Mali : Le décret sur la nouvelle durée de la transition est illégal
Par son Décret N°2022/0335 PT-RM du 06 juin 2022, le chef de l’État du Mali a fixé la durée de la transition à vingt-quatre (24) mois à compter du 26 mars 2022.
Au visa de ce décret, outre la Constitution de 1992 et la Charte de la transition, la Loi N°2022-001 du 25 février 2022 portant révision de la Charte de la transition.
La durée initiale de la Charte a été fixée à l’article 22 de la Charte de la transition. Il y était indiqué que « la durée de la transition est fixée à dix-huit (18) mois à compter de la date d’investiture du Président de la transition ».
Cette Charte révisée par la suite, a été promulguée par la loi précitée.

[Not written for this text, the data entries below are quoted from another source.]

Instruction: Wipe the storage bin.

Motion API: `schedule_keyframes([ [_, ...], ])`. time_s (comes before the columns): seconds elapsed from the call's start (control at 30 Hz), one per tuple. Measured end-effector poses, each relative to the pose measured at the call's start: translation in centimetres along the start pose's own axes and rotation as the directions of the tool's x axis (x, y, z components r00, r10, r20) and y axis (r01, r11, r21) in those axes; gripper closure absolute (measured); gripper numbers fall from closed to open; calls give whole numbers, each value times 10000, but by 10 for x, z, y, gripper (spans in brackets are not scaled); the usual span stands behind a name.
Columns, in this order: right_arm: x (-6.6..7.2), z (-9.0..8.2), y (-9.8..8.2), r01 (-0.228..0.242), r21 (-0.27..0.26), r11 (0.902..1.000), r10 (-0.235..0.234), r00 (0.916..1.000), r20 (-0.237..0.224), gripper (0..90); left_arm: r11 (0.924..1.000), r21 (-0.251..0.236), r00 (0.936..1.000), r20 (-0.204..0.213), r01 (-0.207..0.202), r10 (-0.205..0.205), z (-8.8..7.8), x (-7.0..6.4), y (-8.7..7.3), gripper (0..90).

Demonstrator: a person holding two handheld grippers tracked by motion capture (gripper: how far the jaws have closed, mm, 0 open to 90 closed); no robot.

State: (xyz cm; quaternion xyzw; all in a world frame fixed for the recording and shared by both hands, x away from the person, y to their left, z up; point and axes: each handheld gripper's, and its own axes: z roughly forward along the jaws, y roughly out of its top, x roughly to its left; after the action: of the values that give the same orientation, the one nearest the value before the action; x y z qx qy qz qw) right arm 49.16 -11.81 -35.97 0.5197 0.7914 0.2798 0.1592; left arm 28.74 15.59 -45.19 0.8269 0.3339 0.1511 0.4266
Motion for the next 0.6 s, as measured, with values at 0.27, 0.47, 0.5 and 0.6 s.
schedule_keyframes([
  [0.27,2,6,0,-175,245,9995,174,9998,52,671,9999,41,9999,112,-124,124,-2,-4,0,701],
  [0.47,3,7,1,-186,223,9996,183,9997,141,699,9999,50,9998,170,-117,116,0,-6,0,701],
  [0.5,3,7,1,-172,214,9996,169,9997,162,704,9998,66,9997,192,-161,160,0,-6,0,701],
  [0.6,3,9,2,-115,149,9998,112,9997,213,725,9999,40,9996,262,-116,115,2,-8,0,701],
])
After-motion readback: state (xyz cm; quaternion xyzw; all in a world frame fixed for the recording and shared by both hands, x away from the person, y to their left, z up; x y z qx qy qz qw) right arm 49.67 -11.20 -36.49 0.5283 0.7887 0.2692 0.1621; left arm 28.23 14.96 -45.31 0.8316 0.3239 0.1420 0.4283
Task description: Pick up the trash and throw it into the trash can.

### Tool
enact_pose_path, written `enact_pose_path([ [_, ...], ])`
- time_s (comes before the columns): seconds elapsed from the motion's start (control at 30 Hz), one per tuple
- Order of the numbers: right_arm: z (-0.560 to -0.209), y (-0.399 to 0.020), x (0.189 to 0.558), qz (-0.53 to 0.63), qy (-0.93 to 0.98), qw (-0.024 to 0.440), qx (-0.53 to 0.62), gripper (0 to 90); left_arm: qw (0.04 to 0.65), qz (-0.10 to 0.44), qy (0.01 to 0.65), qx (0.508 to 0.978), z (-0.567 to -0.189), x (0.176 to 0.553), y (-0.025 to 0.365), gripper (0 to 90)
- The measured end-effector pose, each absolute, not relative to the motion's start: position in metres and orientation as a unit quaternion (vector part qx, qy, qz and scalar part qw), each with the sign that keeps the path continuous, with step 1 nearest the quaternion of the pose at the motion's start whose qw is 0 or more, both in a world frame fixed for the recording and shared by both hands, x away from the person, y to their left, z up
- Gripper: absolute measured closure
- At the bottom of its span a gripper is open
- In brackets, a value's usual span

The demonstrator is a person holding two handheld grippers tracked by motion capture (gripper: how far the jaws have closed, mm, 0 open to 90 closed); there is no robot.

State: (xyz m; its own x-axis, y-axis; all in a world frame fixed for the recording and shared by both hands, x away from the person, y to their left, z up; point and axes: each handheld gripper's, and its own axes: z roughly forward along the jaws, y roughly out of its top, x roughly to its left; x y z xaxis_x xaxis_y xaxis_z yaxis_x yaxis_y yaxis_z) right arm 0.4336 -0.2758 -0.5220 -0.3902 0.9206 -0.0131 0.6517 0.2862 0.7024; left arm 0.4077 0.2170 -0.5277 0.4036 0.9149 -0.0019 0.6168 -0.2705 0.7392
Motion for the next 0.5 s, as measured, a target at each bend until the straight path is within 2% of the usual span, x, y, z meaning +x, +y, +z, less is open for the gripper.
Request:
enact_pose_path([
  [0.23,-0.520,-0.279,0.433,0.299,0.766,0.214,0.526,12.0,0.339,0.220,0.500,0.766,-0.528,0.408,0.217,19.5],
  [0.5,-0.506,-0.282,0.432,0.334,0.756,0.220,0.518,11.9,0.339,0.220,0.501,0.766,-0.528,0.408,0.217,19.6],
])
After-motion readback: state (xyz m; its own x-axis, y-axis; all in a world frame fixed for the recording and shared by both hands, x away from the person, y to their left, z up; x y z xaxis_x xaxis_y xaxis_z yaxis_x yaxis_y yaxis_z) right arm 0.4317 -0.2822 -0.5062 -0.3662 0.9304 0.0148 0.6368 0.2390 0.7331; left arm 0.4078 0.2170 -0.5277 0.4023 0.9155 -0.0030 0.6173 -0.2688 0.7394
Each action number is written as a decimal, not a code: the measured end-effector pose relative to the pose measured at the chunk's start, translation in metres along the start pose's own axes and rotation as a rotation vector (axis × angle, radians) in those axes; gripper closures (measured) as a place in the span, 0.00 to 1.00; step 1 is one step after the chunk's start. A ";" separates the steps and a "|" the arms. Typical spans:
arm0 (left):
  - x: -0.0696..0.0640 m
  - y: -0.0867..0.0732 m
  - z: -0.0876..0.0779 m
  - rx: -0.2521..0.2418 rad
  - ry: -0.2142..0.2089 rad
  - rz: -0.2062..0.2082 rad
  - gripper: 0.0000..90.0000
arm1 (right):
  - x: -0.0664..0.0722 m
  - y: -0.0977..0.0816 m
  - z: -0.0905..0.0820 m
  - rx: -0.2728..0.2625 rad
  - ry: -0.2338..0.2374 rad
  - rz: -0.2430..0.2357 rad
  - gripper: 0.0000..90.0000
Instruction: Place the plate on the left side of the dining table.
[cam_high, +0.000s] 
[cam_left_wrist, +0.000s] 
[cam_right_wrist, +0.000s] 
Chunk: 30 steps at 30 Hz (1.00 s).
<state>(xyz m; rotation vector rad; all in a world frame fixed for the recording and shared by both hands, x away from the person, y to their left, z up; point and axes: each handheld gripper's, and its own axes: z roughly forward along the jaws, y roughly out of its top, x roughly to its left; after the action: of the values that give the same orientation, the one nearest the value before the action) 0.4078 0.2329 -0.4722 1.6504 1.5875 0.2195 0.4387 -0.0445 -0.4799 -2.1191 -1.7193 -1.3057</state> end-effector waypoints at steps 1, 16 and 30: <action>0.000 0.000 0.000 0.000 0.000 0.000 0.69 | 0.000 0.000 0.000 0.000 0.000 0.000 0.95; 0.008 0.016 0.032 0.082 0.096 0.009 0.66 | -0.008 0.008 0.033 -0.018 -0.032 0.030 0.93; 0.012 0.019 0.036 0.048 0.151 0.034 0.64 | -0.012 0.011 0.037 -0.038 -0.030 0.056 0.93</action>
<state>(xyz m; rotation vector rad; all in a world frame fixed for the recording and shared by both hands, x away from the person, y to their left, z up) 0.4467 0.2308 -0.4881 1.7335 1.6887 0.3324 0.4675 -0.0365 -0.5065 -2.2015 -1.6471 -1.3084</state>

L’article 22 nouveau de la Charte révisée a, en son alinéa 1, précisé que : « la durée de la transition est fixée conformément aux recommandations des assises nationales de la refondation ».
Ce sont les « forces Vives de la Nation représentées au sein du Comité national pour le Salut du peuple (CNSP) », comprenant entre autres, le « mouvement du 5 juin-Rassemblement des forces patriotiques du Mali (M5- RFP) », les « Partis et Regroupements politiques », les « organisations de la Société civile» et les « Maliens établis à l’extérieur », les « Mouvements signataires de l’accord pour la Paix et la réconciliation au Mali, issu du processus d’Alger » et les « Mouvements de l’inclusivité » qui ont adopté le texte de la Charte.
Le parallélisme des formes est un principe de droit selon lequel un acte pris selon une certaine procédure ne peut être modifié ou abrogé qu’en suivant une procédure identique .
En application de ce principe, mais également eu égard à l’importance de la durée de la transition, notamment dans le dispositif même de la Charte, celle-ci ne peut nullement être révisée par un décret, y compris lorsque ce décret est pris par le chef de l’État avec le contreseing du premier ministre.
Il revient plutôt aux forces vives, elles et elles seules, de procéder à la modification de la durée de la transition, en adoptant les mêmes formes qu’auparavant !
En ne procédant pas de la sorte, le décret n’a pas de base légale et reste exposé à la censure.
Il y’a à dire pas mal de choses d’autres non conformes au sujet de ce décret. Du point de vue aussi bien de la forme, que du fond, mais également au plan politique. Par exemple, l’on peut s’interroger quant à l’urgence pour le chef de l’État à prendre un décret, de surcroit dans un domaine qui n’est de de son ressort, ni même de sa compétence ; qui plus est, la date d’entrée en vigueur dudit décret est reportée dans le temps, au 26 mars 2022, le faisant rétroagir de plus de deux mois auparavant. Il apparaît d’évidence que la prise de ce texte résulte de la non-urgence à agir.
Sans compter qu’en voulant se hâter pour contenter l’opinion nationale, lassée des effets néfastes d’un embargo, celle-ci se rend compte du caractère grotesque de la manœuvre.
La levée nécessaire et indispensable de l’embargo de la CEDEAO/UEMOA sur le Mali est une question si précieuse qu’aucun ego personnel, aucun jeu ou calcul politique et/ou politicien ne devrait venir contrarier les chances et perspectives d’aboutissement.
C’est bien ce qui, semble-t-il, a été reproché à la délégation malienne à Abuja dimanche dernier à l’occasion du sommet extraordinaire sur le Mali entre autres. Lorsqu’il s’est agi pour la CEDEAO, d’avancer vers la levée de l’embargo, contre la bonne foi du gouvernement de transition du Mali dont d’aucuns ont mis en doute puisque mise à mal plus d’une fois déjà dans les mêmes contextes.
Agissons à garder le calme et la sérénité nécessaire, permettant de prendre la mesure des enjeux de la levée des sanctions, pour le Mali et les Maliens et gardons foi en la bonne foi, utile pour nous tirer de cette mauvaise passe.